Task requirements: Exactly reproduce the data from its first line through the line with "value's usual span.", leaving out every line after it.

[[ Source data, beginning ]]

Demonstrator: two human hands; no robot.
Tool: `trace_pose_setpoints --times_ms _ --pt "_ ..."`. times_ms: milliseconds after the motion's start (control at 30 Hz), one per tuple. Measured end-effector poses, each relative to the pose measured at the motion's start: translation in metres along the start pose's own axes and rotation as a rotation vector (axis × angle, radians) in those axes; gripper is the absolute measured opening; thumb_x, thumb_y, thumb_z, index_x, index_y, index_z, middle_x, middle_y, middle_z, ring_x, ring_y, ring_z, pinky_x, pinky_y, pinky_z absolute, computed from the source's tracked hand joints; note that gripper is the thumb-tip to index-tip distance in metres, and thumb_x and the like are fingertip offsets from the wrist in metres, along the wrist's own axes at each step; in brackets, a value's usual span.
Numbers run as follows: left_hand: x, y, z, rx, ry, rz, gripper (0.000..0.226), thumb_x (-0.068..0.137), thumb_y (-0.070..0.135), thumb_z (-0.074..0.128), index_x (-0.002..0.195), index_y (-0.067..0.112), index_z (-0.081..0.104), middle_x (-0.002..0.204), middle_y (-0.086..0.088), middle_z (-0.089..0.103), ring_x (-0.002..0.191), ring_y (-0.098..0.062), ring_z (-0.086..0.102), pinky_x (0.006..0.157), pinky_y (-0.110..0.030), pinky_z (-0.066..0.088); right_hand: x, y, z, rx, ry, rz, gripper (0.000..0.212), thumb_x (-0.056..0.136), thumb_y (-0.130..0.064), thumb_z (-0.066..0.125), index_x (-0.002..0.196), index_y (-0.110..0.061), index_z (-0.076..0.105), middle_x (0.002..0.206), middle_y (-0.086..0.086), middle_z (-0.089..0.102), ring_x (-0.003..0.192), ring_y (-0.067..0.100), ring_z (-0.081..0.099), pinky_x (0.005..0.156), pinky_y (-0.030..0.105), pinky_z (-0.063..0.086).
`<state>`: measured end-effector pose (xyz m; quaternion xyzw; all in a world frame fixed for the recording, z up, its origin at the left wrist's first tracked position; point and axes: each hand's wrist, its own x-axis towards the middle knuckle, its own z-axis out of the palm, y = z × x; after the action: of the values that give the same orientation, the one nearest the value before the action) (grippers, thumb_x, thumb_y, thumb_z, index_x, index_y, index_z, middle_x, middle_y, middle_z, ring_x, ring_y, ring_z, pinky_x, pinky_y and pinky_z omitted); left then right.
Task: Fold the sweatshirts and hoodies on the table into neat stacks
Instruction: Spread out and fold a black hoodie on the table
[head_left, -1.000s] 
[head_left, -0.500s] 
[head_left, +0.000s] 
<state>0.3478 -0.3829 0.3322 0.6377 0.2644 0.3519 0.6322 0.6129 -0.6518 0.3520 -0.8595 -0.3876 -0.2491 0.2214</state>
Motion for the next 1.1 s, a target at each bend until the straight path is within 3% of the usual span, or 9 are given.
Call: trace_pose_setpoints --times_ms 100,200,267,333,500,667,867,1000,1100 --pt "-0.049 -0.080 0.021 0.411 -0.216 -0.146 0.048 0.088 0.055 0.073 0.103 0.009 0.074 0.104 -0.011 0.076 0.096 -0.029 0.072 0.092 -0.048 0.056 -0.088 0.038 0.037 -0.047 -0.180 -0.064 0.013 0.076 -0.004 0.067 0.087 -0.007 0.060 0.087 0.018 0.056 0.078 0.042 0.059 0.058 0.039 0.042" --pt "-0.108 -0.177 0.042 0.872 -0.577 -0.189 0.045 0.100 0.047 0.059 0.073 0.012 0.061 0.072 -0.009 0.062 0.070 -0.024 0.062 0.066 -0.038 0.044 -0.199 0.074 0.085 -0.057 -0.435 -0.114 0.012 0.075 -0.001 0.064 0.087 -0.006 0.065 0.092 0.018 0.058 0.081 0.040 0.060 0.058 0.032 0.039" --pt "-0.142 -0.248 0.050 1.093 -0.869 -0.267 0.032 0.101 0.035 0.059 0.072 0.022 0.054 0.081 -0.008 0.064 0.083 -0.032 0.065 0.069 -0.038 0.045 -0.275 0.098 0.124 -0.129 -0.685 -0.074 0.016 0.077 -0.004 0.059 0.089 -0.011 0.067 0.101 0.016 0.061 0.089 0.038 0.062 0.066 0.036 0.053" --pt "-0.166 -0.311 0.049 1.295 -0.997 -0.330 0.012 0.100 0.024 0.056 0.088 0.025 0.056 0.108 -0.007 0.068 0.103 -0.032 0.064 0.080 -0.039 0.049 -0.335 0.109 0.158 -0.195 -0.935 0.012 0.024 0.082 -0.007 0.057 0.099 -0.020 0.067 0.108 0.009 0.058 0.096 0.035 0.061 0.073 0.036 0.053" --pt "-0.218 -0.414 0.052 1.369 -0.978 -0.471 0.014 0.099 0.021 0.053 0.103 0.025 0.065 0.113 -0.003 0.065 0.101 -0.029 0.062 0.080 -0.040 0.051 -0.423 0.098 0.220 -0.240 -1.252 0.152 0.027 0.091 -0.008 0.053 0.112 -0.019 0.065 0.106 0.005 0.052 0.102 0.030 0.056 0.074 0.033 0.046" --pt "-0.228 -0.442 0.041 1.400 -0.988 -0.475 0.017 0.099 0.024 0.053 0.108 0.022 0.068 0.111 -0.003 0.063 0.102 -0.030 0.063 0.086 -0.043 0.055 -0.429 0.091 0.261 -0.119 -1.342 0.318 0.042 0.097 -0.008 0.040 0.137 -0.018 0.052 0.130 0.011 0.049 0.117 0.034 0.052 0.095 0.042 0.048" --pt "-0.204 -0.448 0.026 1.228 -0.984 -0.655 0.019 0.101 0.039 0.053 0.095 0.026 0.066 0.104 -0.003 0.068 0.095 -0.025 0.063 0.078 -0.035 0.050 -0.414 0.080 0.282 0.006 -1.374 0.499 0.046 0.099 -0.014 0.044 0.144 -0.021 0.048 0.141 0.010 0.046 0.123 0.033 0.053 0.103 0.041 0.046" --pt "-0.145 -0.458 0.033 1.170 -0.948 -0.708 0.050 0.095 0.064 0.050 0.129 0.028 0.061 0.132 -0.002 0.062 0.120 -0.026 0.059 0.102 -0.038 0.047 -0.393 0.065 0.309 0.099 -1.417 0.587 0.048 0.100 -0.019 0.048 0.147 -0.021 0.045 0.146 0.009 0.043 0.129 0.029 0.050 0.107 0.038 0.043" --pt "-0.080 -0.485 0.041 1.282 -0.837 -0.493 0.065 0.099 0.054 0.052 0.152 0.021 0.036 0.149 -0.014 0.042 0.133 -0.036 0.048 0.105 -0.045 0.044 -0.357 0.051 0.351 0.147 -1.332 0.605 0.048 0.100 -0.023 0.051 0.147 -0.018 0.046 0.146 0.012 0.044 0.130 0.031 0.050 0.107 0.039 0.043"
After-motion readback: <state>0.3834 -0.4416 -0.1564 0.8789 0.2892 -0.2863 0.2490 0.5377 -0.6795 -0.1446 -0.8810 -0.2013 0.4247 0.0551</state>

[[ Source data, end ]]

Final answer:
Demonstrator: two human hands; no robot.
Tool: `trace_pose_setpoints --times_ms _ --pt "_ ..."`. times_ms: milliseconds after the motion's start (control at 30 Hz), one per tuple. Measured end-effector poses, each relative to the pose measured at the motion's start: translation in metres along the start pose's own axes and rotation as a rotation vector (axis × angle, radians) in those axes; gripper is the absolute measured opening; thumb_x, thumb_y, thumb_z, index_x, index_y, index_z, middle_x, middle_y, middle_z, ring_x, ring_y, ring_z, pinky_x, pinky_y, pinky_z absolute, computed from the source's tracked hand joints; note that gripper is the thumb-tip to index-tip distance in metres, and thumb_x and the like are fingertip offsets from the wrist in metres, along the wrist's own axes at each step; in brackets, a value's usual span.

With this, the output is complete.